= Beginning of Section =

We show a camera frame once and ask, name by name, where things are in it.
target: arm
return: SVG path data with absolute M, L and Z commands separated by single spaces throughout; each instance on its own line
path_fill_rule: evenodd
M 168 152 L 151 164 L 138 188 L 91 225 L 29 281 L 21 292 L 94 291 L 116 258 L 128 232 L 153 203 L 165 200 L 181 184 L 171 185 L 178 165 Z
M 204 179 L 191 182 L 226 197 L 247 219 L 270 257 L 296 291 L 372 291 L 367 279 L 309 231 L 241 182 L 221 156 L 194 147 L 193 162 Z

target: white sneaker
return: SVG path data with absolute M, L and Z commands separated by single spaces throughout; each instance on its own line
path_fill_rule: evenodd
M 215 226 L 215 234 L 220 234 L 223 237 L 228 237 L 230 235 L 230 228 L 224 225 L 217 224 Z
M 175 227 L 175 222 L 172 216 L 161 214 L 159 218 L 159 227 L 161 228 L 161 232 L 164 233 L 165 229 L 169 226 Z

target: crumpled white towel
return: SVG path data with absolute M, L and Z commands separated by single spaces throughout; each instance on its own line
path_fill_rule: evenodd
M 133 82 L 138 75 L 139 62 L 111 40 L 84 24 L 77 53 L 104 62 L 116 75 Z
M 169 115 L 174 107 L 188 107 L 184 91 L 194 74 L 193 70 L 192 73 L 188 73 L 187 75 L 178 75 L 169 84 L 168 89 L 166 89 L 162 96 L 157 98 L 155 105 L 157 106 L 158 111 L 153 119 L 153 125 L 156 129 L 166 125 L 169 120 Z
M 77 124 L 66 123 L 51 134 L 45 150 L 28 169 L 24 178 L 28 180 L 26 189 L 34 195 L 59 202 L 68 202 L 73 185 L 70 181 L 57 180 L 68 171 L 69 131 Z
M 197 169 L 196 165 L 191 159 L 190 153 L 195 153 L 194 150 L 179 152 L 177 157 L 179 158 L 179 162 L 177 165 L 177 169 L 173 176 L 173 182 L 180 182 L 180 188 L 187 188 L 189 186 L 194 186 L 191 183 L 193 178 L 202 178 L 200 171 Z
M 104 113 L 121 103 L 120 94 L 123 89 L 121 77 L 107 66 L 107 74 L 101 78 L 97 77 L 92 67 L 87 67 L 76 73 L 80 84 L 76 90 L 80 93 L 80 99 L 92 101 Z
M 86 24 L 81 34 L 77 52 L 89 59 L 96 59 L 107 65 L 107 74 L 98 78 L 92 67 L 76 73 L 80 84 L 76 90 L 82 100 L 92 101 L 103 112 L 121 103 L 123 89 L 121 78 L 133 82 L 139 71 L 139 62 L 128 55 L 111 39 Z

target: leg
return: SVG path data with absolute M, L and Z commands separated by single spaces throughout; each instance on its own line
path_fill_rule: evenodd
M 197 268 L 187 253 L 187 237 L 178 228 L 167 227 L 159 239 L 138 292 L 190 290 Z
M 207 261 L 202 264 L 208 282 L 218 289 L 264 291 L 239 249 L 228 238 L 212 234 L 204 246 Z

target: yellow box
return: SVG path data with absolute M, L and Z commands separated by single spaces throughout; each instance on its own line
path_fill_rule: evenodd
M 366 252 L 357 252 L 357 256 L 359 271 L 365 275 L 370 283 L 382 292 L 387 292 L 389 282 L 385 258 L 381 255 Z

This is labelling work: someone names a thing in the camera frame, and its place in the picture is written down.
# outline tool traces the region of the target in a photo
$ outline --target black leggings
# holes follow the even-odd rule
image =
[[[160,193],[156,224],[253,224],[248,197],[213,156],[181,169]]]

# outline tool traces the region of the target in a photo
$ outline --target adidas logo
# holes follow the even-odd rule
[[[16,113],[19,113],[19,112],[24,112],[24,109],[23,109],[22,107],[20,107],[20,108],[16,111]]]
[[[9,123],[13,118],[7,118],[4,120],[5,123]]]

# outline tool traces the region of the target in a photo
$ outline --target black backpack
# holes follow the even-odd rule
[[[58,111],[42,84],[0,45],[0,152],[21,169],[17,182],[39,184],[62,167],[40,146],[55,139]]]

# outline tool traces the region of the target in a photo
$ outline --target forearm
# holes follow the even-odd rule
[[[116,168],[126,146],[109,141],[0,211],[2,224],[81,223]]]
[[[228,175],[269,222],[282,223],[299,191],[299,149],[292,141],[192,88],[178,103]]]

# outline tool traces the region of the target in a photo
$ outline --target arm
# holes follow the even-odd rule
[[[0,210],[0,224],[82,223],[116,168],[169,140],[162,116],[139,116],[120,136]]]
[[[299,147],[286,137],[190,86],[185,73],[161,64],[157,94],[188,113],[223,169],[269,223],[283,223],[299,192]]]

= End of Section =

◆ TO DO ◆
Without any change, write the listing out again.

◆ PROBLEM SOLUTION ◆
We show a camera frame once and ask, name by name, where things are in it.
target: arm
return: SVG path data with absolute M, L and Z commands separated by single spaces throughout; each instance on its own line
path_fill_rule: evenodd
M 168 152 L 151 164 L 138 188 L 91 225 L 29 281 L 21 292 L 94 291 L 116 258 L 128 232 L 153 203 L 165 200 L 181 184 L 171 185 L 178 165 Z
M 204 179 L 191 182 L 226 197 L 247 219 L 270 257 L 296 291 L 372 291 L 367 279 L 309 231 L 241 182 L 221 156 L 194 147 L 193 162 Z

target: white sneaker
return: SVG path data with absolute M, L and Z commands separated by single spaces throughout; each instance on its own line
path_fill_rule: evenodd
M 215 226 L 215 234 L 220 234 L 223 237 L 228 237 L 230 235 L 230 228 L 224 225 L 217 224 Z
M 175 227 L 175 222 L 172 216 L 161 214 L 159 218 L 159 227 L 161 228 L 161 232 L 164 233 L 165 229 L 169 226 Z

target: crumpled white towel
return: SVG path data with absolute M, L and Z commands separated by single spaces throughout; each instance on its own line
path_fill_rule: evenodd
M 133 82 L 138 75 L 139 62 L 111 40 L 84 24 L 77 53 L 104 62 L 116 75 Z
M 169 115 L 174 107 L 188 107 L 184 91 L 194 74 L 193 70 L 192 73 L 188 73 L 187 75 L 178 75 L 169 84 L 168 89 L 166 89 L 162 96 L 157 98 L 155 105 L 157 106 L 158 111 L 153 119 L 153 125 L 156 129 L 166 125 L 169 120 Z
M 77 124 L 66 123 L 51 134 L 45 150 L 28 169 L 24 178 L 28 180 L 26 189 L 34 195 L 59 202 L 68 202 L 73 185 L 70 181 L 57 180 L 68 171 L 69 131 Z
M 197 169 L 196 165 L 191 159 L 190 153 L 195 153 L 194 150 L 179 152 L 177 157 L 179 158 L 179 162 L 177 165 L 177 169 L 173 176 L 173 182 L 180 182 L 180 188 L 187 188 L 189 186 L 194 186 L 191 183 L 193 178 L 202 178 L 200 171 Z
M 104 113 L 121 103 L 120 94 L 123 89 L 121 77 L 107 66 L 107 74 L 101 78 L 97 77 L 92 67 L 87 67 L 76 73 L 80 84 L 76 90 L 80 93 L 80 99 L 92 101 Z
M 86 24 L 81 34 L 77 52 L 89 59 L 96 59 L 107 65 L 107 74 L 98 78 L 92 67 L 76 73 L 80 84 L 76 90 L 82 100 L 92 101 L 103 112 L 121 103 L 123 89 L 121 78 L 133 82 L 139 71 L 139 62 L 128 55 L 111 39 Z

target: leg
return: SVG path data with absolute M, L and Z commands separated by single spaces throughout; each instance on its own line
path_fill_rule: evenodd
M 197 268 L 187 253 L 187 237 L 178 228 L 167 227 L 159 239 L 138 292 L 190 290 Z
M 207 261 L 202 264 L 208 282 L 218 289 L 264 291 L 239 249 L 228 238 L 212 234 L 204 246 Z

target: yellow box
return: SVG path data with absolute M, L and Z commands separated by single spaces throughout; each instance on its own line
path_fill_rule: evenodd
M 366 252 L 357 252 L 357 256 L 359 271 L 365 275 L 370 283 L 382 292 L 387 292 L 389 282 L 385 258 L 381 255 Z

This is labelling work: someone names a thing in the camera frame, and its place in the picture is written down.
# outline tool traces the region of the target in a photo
$ outline --target black leggings
# holes follow the even-odd rule
image =
[[[160,193],[156,224],[253,224],[248,197],[213,156],[181,169]]]

# outline tool traces the region of the target in a photo
$ outline --target adidas logo
# holes follow the even-odd rule
[[[16,113],[19,113],[19,112],[24,112],[24,109],[23,109],[22,107],[20,107],[20,108],[16,111]]]
[[[9,123],[13,118],[7,118],[4,120],[5,123]]]

# outline tool traces the region of the target in a photo
$ outline --target black backpack
# holes follow the even-odd rule
[[[58,111],[42,84],[0,45],[0,152],[21,169],[17,182],[39,184],[62,167],[40,146],[55,139]]]

# outline tool traces the region of the target in a photo
$ outline --target forearm
# holes follow the even-odd rule
[[[116,168],[126,146],[109,141],[0,211],[2,224],[81,223]]]
[[[228,175],[269,222],[282,223],[299,191],[299,149],[292,141],[192,88],[178,103]]]

# outline tool traces the region of the target in a photo
$ outline --target arm
# holes follow the even-odd rule
[[[0,210],[0,224],[82,223],[116,168],[169,140],[162,116],[139,116],[120,136]]]
[[[299,147],[286,137],[190,86],[185,73],[161,64],[157,94],[188,113],[223,169],[269,223],[283,223],[299,192]]]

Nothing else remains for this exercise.